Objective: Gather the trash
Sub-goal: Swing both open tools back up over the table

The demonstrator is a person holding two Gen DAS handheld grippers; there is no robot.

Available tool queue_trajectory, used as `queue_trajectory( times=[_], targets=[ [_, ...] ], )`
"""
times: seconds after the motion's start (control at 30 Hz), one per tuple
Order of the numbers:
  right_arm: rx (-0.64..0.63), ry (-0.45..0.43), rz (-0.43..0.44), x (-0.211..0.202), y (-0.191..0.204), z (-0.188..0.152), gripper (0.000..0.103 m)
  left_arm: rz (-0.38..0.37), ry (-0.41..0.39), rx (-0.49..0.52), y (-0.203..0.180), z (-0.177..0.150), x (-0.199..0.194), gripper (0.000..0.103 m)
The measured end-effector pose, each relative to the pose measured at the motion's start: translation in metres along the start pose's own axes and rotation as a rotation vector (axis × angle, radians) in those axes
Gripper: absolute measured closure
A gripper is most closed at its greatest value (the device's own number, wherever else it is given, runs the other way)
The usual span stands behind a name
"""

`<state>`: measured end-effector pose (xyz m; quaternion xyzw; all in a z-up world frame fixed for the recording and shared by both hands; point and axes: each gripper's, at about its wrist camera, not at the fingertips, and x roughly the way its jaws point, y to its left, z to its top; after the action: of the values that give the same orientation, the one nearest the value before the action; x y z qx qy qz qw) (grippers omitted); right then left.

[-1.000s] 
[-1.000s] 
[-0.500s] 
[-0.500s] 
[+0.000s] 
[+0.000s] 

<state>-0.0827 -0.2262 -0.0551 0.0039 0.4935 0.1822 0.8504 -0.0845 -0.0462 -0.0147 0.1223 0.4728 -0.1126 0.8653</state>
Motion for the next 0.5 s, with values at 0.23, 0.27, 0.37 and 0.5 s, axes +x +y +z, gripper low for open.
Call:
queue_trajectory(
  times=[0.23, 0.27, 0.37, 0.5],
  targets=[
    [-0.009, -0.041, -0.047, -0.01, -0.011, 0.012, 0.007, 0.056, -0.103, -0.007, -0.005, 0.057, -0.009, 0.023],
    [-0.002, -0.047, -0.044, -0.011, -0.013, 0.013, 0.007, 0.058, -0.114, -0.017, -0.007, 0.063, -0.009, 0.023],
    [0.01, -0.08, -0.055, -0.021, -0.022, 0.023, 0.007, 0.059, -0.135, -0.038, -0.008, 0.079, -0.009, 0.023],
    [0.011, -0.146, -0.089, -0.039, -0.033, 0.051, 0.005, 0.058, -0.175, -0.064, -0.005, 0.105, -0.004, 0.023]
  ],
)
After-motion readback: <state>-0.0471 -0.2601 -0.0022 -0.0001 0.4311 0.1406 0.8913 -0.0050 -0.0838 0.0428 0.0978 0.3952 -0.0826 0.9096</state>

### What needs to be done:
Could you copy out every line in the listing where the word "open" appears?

### Exercise response:
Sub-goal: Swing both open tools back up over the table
Motion for the next 0.5 s, with values at 0.23, 0.27, 0.37 and 0.5 s, axes +x +y +z, gripper low for open.

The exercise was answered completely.